- Exercise instructions: State the number of lines in the material below that hold "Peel", and add nothing to it.

- Extracted entries:

————

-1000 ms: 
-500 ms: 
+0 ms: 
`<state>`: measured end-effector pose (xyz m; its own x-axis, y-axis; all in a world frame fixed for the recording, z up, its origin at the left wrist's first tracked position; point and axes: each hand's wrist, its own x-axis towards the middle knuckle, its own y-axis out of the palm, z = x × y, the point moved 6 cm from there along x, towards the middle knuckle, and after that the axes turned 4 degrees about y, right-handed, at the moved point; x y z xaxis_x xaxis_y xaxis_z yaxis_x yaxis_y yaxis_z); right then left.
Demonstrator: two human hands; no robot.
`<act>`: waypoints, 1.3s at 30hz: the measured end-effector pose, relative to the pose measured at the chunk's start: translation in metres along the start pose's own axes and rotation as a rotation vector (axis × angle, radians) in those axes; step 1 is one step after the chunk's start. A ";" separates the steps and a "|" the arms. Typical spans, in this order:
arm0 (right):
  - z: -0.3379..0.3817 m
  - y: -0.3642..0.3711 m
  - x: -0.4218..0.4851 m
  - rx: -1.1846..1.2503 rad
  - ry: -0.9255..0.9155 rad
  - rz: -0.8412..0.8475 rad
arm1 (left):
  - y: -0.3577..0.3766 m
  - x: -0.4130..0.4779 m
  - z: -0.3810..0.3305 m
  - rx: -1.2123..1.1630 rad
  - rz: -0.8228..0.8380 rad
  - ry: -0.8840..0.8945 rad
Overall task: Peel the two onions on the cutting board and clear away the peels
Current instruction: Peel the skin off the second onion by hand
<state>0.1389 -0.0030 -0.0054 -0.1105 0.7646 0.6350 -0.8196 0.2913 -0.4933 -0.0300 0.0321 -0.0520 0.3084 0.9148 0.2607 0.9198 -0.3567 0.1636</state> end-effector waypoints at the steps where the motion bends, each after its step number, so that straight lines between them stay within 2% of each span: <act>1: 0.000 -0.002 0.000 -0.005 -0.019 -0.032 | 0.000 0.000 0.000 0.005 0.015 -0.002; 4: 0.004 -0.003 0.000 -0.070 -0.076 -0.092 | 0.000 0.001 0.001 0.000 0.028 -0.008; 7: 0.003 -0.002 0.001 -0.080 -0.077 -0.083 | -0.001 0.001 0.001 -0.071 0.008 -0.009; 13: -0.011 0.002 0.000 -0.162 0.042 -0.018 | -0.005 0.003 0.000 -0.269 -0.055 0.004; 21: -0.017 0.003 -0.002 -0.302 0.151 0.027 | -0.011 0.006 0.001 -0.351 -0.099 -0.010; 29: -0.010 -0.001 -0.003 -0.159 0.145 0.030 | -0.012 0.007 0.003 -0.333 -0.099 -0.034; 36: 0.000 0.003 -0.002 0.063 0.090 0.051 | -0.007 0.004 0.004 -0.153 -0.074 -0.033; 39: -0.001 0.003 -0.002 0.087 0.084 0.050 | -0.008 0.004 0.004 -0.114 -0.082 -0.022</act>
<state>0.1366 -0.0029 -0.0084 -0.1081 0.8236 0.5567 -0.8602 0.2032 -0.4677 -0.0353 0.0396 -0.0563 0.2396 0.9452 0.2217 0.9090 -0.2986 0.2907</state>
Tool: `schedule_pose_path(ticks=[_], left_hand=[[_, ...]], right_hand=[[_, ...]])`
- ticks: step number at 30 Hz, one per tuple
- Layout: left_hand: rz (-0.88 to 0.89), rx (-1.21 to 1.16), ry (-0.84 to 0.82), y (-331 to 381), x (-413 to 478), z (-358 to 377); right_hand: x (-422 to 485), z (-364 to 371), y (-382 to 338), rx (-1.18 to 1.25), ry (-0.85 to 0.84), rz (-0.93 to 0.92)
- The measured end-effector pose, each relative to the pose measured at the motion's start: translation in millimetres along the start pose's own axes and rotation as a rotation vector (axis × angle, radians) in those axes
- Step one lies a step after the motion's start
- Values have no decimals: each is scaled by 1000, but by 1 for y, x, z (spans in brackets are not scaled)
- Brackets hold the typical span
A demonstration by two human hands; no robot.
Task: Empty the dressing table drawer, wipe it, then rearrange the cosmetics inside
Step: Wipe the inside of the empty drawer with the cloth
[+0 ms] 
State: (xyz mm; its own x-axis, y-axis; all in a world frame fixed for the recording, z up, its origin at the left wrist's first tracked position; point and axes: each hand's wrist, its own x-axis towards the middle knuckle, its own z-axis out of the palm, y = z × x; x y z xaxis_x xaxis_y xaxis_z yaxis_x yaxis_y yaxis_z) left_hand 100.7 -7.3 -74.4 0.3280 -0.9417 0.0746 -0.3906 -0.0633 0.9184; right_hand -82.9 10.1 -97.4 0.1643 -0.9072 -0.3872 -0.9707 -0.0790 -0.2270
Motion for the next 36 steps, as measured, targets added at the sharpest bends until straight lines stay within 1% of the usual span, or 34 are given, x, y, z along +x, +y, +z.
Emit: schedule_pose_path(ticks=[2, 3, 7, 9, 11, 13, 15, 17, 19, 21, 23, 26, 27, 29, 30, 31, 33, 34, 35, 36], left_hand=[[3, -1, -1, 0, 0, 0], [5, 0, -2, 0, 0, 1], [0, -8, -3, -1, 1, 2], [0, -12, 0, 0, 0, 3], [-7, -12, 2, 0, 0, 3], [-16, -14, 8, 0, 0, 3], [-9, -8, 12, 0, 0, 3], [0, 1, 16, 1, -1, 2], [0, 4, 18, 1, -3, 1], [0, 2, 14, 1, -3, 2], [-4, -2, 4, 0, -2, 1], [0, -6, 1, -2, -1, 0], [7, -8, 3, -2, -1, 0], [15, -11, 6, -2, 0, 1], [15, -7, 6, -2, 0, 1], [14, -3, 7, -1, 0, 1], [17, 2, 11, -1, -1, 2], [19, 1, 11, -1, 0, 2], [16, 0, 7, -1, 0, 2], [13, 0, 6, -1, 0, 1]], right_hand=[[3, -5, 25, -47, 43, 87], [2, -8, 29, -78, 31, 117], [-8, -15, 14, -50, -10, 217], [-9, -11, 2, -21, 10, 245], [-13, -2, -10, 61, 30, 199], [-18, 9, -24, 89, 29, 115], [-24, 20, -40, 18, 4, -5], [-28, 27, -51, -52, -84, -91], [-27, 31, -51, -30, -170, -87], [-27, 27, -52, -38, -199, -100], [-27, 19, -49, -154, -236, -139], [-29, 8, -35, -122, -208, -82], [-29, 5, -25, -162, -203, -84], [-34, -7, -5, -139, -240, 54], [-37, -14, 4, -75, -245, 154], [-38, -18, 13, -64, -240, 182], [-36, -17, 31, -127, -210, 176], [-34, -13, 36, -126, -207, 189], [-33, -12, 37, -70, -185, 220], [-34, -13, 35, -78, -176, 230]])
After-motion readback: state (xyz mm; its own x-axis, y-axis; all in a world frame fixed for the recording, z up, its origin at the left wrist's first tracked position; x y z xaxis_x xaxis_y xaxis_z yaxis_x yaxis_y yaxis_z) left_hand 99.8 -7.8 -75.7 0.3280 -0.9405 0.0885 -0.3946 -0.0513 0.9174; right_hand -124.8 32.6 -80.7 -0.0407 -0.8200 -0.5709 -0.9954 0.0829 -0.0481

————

- Written response: 2